第１図、゛第２図、第４図は原理説明図、第３図は実施
例ブロック図である。図において、１０　制御部、　　　１１・・マイクロホン、１２・・
・前処理部、　　１３・・・バッファ、１４・・・記憶
部、　　　１５・バッファ、１６・・バッファ、　　１
７・・・第１マツチング部、１８　・最小値検出部、１
９・・・写′＜？バッファ、２０・・変換記憶部、　２
１・・・＜６正部、２２−用２マツチング部、２３・・・最小値検出部、である。1, 2, and 4 are principle explanatory diagrams, and FIG. 3 is a block diagram of an embodiment. In the figure, 10 control unit, 11...microphone, 12...
・Preprocessing unit, 13...Buffer, 14...Storage unit, 15.Buffer, 16...Buffer, 1
7... First matching section, 18 - Minimum value detection section, 1
9...Photo'<? Buffer, 20... Conversion storage unit, 2
1...<6 positive part, 22-2 matching part, 23... Minimum value detection part.

Claims

[Claims]

(1) An optimal path is determined in the network by matching a standard pattern expressed as a time-series network of features with a voice pattern uttered by the user, and the above-mentioned features on this optimal path are modified by the above-mentioned voice pattern. A standard pattern adaptation method featuring:

(2) An optimal path is determined in the network by matching a standard pattern expressed as a time-series network of features with a voice pattern uttered by the user, and the above features on the optimal path and the corresponding voice pattern are determined. A standard pattern adaptation method characterized in that the standard pattern feature is modified by the voice pattern feature only when the features in the middle are similar to each other by a predetermined criterion or more.
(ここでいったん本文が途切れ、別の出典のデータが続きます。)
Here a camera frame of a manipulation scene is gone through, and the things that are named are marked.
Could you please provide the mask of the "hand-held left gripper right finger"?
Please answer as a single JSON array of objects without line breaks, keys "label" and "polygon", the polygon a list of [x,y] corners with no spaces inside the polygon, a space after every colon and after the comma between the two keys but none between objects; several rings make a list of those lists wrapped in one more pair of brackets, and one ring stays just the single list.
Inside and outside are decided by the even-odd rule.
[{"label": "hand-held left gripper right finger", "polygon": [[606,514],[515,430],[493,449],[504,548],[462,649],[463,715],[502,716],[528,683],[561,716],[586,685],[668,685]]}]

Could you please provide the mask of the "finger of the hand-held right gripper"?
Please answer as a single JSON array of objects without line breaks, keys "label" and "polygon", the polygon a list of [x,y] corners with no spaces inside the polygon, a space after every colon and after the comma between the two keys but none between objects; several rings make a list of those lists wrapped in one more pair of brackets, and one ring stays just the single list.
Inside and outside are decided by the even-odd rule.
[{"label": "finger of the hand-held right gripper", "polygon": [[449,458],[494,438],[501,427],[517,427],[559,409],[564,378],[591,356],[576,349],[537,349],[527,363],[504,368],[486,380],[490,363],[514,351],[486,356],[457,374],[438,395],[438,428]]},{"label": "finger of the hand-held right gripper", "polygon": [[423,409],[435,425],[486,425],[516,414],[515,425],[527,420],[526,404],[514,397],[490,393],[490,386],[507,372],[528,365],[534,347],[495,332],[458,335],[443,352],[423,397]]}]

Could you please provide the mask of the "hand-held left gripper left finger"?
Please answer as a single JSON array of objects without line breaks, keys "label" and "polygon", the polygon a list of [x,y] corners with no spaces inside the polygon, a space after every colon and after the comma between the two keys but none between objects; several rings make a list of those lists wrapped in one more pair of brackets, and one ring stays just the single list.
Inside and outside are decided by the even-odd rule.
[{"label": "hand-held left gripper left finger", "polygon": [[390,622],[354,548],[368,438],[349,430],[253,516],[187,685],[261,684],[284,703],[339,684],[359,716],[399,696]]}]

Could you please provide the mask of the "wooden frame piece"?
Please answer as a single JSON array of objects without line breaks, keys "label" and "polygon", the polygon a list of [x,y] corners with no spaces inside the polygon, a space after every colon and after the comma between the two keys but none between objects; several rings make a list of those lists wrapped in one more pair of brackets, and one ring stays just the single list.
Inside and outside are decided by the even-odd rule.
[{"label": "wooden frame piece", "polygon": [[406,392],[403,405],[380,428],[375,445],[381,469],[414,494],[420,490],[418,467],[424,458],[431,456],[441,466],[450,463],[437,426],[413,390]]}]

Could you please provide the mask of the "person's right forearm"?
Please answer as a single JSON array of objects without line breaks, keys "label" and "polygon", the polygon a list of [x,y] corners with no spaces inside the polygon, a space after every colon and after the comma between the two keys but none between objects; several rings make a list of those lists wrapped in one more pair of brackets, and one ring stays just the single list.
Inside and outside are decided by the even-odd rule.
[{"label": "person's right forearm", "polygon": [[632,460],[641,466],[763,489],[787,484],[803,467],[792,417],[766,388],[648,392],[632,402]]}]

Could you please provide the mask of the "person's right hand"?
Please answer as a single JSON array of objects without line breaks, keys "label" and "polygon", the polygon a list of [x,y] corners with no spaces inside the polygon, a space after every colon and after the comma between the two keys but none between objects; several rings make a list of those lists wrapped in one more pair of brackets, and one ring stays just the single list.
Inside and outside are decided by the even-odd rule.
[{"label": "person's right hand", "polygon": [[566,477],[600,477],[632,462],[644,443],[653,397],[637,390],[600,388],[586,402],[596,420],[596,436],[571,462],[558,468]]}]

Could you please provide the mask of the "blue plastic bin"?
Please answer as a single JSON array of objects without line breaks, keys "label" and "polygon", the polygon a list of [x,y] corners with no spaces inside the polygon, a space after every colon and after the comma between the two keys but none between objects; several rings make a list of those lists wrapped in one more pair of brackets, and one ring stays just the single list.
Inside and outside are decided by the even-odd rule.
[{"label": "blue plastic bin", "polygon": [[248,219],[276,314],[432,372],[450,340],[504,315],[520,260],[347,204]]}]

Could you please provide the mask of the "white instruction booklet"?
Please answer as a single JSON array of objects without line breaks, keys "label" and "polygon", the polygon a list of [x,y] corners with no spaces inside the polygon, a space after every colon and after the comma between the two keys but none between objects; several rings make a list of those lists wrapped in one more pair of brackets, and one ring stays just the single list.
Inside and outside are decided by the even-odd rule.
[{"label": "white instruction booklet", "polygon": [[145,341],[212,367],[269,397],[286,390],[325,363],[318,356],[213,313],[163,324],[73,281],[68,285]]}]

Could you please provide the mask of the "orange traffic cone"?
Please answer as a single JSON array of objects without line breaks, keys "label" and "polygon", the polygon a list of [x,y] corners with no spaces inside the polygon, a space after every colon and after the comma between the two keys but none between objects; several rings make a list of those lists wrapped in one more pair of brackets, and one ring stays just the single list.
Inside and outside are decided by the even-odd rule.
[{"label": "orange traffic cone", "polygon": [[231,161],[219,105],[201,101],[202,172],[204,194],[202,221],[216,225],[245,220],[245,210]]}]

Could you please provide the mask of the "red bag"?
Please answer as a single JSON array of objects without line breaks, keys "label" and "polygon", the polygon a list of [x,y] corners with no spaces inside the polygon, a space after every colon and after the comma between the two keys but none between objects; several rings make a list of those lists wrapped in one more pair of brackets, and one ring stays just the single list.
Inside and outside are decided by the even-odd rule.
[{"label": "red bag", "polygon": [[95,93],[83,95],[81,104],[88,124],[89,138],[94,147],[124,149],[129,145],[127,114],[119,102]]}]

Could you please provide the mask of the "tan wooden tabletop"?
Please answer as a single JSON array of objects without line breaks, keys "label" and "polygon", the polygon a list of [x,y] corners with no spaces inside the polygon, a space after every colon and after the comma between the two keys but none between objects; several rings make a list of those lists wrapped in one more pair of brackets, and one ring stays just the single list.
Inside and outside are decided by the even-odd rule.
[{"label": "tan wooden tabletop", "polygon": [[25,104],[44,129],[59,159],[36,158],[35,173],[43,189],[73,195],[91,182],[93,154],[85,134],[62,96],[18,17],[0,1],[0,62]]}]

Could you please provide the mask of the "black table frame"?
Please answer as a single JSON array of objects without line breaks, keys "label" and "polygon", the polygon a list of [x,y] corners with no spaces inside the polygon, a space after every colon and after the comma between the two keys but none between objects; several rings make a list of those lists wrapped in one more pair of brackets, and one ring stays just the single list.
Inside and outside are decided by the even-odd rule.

(3) An optimal path is determined in the network by matching a standard pattern expressed as a time-series network of features with a voice pattern uttered by the user, and the above features on the optimal path and the corresponding voice pattern are determined. In a part where the features are similar to each other by more than a predetermined standard, the standard pattern feature is modified with the voice pattern feature, and in a part where the features are not similar by more than a predetermined standard, a new path parallel to the part is created. , a standard pattern adaptation method characterized in that it is created based on the voice pattern characteristics.